What is being asked: Pictures stay out of the copy; set down each line of the listing below exactly.

Given information START

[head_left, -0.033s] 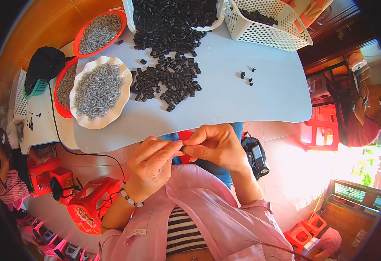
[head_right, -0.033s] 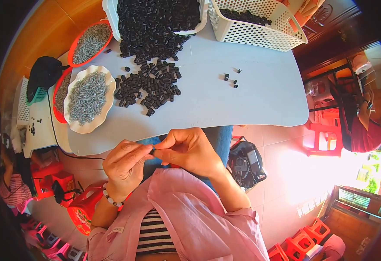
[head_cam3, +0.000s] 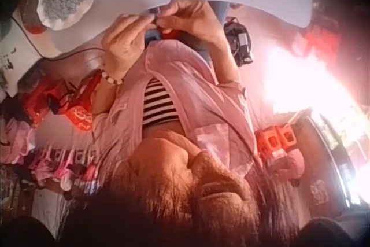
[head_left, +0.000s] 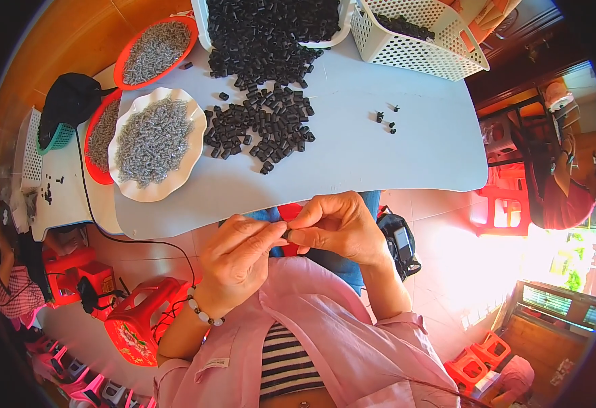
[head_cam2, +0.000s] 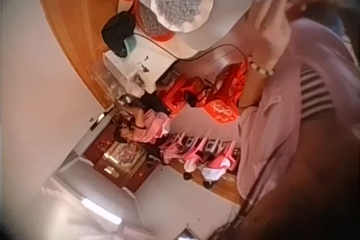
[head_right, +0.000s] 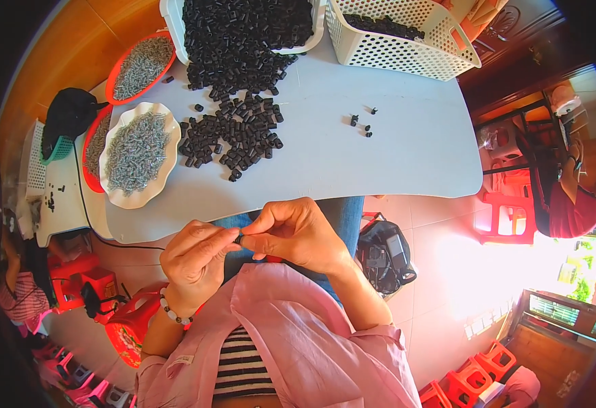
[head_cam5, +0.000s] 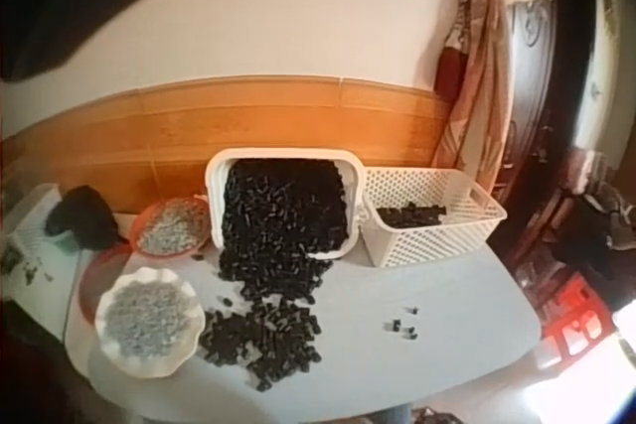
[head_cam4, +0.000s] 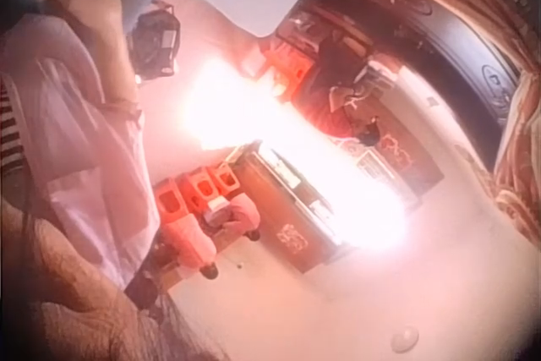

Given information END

Answer for the task:
[head_left, -0.033s] 
[head_right, -0.033s] 
[head_cam3, +0.000s] 
[head_left, +0.000s] 
[head_cam2, +0.000s] 
[head_right, +0.000s] 
[head_cam5, +0.000s] 
[head_cam4, +0.000s] 

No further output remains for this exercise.